JAKARTA, AFU.ID - Kuasa hukum mantan Jaksa Agung Muda Tindak Pidana Khusus (Jampidsus) Febrie Adriansyah, Hotman Paris Hutapea, menyatakan bahwa rumah milik kliennya di Sentul, Kabupaten Bogor, telah digunakan oleh pihak swasta, yaitu Don Ritto sejak tahun 2022.
"Rumah di Sentul itu sejak 2022 sudah dipakai Don Ritto. Housekeeping dan asisten rumah tangga juga sudah bukan Pak Febrie yang membayar," ujar Hotman dalam konferensi pers di Gedung Jampidsus Kejaksaan Agung, Jakarta, Jumat (17/7).
Hotman menjelaskan, rumah tersebut awalnya milik mertua Febrie yang kemudian dihibahkan kepada anak Febrie. Sertifikat kepemilikan pun telah beralih nama jauh sebelum kasus korupsi PT Asabri bergulir. Karena sudah dikelola oleh Don Ritto sejak 2022, Febrie diklaim tidak lagi mengetahui aktivitas maupun renovasi kecil yang terjadi di rumah tersebut.
Sementara itu, kuasa hukum Don Ritto, Handika Hanggowongso, membenarkan bahwa kliennya memanfaatkan rumah tersebut sebagai kantor operasional yayasan dakwah dan pendidikan Islam. Yayasan itu disebut membina sekitar 700 santri asal Papua dan Maluku yang tengah menempuh pendidikan di Banten.
Terkait temuan emas batangan dan uang tunai senilai total Rp476 miliar di rumah tersebut oleh penyidik Kortastipidkor Polri, Handika menyatakan pihaknya memiliki penjelasan logis. Namun, pembuktian baru akan disampaikan setelah proses pemeriksaan penyidik selesai.
"Pada saatnya kami akan jelaskan setelah para pihak yang berkontribusi diperiksa penyidik Jampidsus dengan didukung bukti yang sahih dan relevan," kata Handika.
Sebelumnya, Febrie Adriansyah telah ditetapkan sebagai tersangka oleh Polri atas dugaan korupsi dan Tindak Pidana Pencucian Uang (TPPU) dalam penanganan perkara PT Asabri periode 2020–2024. Don Ritto juga berstatus sebagai tersangka TPPU dalam perkara yang sama.
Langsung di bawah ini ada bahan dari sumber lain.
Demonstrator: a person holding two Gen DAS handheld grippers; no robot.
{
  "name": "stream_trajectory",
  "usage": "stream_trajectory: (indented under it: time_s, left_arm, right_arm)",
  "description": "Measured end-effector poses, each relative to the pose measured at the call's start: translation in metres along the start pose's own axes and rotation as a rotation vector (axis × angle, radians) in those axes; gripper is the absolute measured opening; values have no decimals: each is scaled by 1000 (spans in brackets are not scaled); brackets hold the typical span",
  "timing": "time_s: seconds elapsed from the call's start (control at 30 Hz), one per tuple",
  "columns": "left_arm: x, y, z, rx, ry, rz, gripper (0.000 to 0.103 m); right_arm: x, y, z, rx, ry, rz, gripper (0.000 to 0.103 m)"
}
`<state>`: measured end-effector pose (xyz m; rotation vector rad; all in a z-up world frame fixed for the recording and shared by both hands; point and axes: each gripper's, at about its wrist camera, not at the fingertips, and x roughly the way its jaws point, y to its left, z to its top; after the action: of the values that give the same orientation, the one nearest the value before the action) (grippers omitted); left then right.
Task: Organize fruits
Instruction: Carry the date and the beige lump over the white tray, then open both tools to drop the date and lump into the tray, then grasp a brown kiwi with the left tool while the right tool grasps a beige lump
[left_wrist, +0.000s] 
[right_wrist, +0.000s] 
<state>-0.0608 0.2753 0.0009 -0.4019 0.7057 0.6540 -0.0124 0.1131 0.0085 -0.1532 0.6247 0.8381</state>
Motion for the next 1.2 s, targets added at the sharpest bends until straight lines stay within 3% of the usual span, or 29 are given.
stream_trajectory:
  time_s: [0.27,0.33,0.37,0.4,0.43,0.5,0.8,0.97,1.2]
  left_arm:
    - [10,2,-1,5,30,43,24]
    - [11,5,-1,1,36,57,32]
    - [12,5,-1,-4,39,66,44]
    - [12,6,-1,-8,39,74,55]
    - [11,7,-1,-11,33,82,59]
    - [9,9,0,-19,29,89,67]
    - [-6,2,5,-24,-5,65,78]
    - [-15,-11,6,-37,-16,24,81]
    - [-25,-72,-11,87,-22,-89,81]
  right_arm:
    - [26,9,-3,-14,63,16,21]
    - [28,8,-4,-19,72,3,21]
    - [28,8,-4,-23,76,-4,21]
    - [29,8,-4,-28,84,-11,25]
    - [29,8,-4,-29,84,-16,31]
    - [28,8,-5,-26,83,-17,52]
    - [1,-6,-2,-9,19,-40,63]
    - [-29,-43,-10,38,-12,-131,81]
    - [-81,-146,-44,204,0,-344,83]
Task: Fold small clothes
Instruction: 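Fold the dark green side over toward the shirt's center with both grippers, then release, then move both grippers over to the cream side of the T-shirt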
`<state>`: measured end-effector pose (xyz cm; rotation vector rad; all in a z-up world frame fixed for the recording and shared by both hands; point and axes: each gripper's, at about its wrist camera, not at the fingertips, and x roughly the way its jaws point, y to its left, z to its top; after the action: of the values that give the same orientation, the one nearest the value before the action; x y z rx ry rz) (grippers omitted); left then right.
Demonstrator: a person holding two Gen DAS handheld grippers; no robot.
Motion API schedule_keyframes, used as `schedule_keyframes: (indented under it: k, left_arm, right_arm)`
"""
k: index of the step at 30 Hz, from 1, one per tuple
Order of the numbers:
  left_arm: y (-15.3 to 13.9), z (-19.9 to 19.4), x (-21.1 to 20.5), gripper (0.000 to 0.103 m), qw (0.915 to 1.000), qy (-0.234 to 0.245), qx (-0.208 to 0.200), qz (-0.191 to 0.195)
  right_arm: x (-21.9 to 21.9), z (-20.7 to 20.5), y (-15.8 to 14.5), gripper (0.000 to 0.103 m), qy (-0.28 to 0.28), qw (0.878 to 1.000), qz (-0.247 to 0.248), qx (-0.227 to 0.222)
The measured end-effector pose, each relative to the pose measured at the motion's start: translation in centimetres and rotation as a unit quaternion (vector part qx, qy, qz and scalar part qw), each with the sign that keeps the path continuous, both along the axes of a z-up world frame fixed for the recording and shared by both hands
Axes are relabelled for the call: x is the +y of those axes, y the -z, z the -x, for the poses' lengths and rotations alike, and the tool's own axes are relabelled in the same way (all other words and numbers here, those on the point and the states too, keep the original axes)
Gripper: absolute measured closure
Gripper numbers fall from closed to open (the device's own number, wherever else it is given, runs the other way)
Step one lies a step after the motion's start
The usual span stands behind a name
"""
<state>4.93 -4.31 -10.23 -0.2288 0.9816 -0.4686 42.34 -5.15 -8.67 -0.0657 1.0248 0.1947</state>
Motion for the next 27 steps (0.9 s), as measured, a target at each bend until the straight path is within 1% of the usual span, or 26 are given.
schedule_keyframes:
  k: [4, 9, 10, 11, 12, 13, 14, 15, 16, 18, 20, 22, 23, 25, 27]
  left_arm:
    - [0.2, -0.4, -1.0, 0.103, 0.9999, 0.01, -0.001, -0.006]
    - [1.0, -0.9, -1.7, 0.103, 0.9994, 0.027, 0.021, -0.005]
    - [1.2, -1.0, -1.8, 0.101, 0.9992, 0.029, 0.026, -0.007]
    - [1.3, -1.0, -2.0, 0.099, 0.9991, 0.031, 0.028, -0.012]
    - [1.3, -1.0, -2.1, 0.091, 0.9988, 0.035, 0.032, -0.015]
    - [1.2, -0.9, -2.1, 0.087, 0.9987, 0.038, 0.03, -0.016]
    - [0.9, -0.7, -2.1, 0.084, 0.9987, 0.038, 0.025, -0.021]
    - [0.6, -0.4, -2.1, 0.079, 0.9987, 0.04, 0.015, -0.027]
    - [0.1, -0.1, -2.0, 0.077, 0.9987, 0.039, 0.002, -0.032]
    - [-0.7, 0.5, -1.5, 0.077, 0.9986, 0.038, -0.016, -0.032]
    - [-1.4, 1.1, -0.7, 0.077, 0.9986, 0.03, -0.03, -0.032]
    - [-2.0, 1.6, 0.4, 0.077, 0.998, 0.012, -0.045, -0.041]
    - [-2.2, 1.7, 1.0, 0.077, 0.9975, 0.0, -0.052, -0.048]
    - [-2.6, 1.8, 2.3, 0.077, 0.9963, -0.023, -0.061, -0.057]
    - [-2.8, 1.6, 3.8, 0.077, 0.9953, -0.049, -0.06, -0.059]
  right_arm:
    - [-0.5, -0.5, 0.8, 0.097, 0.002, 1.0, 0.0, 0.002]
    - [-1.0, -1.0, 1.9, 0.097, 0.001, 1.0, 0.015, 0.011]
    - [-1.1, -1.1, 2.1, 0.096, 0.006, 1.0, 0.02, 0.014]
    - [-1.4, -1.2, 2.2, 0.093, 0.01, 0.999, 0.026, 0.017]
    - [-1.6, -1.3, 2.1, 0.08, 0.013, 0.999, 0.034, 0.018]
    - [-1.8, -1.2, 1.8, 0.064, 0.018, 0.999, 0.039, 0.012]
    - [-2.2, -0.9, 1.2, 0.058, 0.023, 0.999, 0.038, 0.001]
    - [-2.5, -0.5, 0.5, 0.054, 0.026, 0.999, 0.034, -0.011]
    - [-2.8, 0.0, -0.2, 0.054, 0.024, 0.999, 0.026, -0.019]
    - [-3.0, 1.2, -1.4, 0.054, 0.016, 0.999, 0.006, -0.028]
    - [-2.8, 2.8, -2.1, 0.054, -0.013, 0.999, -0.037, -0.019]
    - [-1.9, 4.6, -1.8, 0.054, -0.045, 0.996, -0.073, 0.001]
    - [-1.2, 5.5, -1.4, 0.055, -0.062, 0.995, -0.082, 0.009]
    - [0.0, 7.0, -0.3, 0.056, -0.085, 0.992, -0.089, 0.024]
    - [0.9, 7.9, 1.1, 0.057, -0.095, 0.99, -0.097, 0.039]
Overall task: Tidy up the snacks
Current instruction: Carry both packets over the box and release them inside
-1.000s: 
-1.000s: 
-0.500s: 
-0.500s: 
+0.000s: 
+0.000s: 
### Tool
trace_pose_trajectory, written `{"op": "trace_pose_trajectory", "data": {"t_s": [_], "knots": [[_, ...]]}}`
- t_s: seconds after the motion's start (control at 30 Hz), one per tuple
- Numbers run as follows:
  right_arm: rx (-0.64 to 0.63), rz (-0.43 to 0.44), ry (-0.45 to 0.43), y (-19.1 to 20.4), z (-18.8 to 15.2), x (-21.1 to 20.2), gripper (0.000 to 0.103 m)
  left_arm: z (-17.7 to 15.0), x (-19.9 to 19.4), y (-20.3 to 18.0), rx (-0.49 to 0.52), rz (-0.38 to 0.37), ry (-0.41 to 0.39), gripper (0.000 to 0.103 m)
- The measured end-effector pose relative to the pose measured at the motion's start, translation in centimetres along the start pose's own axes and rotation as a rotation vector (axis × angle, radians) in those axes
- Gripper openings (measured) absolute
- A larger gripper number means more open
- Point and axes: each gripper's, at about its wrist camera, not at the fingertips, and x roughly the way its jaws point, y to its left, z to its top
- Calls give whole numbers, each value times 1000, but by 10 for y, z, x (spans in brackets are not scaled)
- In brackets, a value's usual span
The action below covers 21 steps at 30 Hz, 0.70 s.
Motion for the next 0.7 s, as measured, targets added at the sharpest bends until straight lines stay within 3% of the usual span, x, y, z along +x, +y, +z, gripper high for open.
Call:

Kasus ini kini telah dialihkan dari Polri ke Kejaksaan Agung. Pihak Kejaksaan Agung pun telah menerbitkan tiga surat perintah penyidikan (sprindik) baru, termasuk Sprindik Nomor 45 yang khusus menangani dugaan korupsi dan TPPU dalam penanganan perkara PT Asabri tersebut.